_About this exercise_
Search the data below for the string "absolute". Extract every line that contains it.

# # # #

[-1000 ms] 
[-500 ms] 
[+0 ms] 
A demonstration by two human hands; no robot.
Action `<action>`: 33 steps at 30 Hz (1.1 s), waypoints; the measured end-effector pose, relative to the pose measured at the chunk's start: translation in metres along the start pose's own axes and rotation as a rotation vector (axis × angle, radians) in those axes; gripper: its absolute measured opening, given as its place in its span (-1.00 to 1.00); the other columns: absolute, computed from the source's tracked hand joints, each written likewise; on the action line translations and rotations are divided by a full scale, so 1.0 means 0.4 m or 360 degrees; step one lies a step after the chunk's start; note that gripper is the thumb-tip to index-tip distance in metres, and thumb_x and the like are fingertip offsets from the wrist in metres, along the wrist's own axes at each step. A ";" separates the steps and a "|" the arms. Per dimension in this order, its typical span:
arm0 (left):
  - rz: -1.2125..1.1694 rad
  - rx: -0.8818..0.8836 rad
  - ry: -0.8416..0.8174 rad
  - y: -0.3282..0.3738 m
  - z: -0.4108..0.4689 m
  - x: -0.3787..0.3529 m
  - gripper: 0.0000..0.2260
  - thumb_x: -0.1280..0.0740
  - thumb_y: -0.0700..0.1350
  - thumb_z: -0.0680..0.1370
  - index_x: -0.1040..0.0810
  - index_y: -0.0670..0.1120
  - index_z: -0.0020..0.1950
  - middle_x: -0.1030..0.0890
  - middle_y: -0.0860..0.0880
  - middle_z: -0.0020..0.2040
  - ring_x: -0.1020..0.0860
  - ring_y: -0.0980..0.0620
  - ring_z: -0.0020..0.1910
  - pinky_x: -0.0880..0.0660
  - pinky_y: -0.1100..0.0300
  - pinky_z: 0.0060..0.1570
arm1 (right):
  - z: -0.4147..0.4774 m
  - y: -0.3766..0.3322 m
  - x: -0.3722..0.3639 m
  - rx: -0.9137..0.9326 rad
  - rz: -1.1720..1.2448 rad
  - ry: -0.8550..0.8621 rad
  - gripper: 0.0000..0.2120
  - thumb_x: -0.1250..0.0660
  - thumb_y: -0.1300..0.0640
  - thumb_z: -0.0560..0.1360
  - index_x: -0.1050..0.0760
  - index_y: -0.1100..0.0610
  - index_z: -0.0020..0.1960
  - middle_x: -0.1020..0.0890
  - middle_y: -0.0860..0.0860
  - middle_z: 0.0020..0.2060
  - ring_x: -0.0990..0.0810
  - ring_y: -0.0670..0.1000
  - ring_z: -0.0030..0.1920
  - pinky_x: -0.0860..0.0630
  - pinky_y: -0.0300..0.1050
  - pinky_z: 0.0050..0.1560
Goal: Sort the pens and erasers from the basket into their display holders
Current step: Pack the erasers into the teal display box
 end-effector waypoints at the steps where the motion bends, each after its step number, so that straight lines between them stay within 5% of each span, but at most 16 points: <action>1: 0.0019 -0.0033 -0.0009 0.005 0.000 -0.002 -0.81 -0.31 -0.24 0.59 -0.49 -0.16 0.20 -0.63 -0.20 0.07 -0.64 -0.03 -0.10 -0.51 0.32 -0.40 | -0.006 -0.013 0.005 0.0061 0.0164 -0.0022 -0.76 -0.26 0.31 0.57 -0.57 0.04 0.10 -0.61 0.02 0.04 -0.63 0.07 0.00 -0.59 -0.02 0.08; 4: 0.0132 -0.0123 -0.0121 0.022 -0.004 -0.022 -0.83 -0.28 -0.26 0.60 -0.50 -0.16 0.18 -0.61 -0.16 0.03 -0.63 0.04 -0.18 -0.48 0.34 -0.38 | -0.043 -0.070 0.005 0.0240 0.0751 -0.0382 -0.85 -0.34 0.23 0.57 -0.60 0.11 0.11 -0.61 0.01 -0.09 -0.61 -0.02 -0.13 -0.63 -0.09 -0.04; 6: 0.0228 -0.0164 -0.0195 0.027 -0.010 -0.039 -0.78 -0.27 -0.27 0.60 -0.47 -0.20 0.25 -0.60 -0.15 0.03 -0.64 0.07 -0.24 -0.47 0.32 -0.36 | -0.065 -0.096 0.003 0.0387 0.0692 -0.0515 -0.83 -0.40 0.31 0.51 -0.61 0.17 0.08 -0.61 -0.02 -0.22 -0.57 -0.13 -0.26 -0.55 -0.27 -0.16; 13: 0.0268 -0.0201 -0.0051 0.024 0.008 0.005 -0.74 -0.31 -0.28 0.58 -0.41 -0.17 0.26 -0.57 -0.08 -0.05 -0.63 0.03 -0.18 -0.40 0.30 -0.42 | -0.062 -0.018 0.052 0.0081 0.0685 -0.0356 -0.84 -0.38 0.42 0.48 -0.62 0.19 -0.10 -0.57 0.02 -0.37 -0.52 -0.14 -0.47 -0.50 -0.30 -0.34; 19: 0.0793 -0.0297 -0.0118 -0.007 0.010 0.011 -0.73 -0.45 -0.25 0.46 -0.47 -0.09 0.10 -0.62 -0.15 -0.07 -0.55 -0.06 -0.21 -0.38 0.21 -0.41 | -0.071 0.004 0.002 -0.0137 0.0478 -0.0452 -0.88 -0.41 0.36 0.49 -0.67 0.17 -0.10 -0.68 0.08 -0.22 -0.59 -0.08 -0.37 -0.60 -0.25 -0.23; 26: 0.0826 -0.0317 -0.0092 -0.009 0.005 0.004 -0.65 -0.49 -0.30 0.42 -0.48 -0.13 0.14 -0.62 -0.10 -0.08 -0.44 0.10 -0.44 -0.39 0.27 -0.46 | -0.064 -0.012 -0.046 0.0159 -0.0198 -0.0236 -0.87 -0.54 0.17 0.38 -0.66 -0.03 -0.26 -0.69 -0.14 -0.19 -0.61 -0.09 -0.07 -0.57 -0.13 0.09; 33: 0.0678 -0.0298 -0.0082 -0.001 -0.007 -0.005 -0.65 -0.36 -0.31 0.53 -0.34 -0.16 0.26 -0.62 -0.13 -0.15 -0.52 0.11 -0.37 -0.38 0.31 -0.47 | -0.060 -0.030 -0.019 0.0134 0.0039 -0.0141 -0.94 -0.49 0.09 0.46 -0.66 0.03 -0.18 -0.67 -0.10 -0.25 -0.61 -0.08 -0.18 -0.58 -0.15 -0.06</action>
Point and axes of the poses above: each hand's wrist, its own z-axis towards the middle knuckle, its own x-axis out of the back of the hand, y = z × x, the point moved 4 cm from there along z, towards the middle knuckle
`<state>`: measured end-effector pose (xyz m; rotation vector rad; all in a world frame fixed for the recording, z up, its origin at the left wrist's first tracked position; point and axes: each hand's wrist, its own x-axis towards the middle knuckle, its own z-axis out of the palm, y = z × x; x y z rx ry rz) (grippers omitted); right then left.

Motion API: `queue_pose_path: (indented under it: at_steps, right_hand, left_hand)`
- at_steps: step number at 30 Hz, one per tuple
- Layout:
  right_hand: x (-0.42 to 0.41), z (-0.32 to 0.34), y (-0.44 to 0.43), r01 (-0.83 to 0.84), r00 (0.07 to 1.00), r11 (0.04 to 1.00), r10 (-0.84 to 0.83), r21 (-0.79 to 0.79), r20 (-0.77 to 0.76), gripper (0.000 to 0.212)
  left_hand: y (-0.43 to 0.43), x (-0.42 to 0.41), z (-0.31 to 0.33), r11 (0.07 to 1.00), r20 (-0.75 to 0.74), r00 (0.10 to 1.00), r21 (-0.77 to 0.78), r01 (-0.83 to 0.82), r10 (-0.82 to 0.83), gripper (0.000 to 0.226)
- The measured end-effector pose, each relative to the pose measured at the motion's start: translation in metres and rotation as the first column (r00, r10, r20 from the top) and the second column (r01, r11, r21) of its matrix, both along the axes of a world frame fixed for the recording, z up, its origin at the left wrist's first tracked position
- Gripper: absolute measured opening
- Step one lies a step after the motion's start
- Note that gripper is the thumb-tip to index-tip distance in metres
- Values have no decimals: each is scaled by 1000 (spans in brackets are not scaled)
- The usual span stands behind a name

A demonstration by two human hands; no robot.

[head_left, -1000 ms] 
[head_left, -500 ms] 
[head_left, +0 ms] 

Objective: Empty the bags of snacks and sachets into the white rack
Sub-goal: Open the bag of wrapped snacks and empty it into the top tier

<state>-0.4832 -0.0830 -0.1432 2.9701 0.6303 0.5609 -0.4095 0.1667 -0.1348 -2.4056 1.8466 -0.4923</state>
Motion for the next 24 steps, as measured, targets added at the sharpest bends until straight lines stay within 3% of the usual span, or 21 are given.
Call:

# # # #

_Task answer_
Action `<action>`: 33 steps at 30 Hz (1.1 s), waypoints; the measured end-effector pose, relative to the pose measured at the chunk's start: translation in metres along the start pose's own axes and rotation as a rotation vector (axis × angle, radians) in those axes; gripper: its absolute measured opening, given as its place in its span (-1.00 to 1.00); the other columns: absolute, computed from the source's tracked hand joints, each written likewise; on the action line translations and rotations are divided by a full scale, so 1.0 means 0.4 m or 360 degrees; step one lies a step after the chunk's start; note that gripper is the thumb-tip to index-tip distance in metres, and thumb_x and the like are fingertip offsets from the wrist in metres, along the wrist's own axes at each step. A ";" separates the steps and a "|" the arms. Per dimension in this order, its typical span:
- Gripper: absolute measured opening

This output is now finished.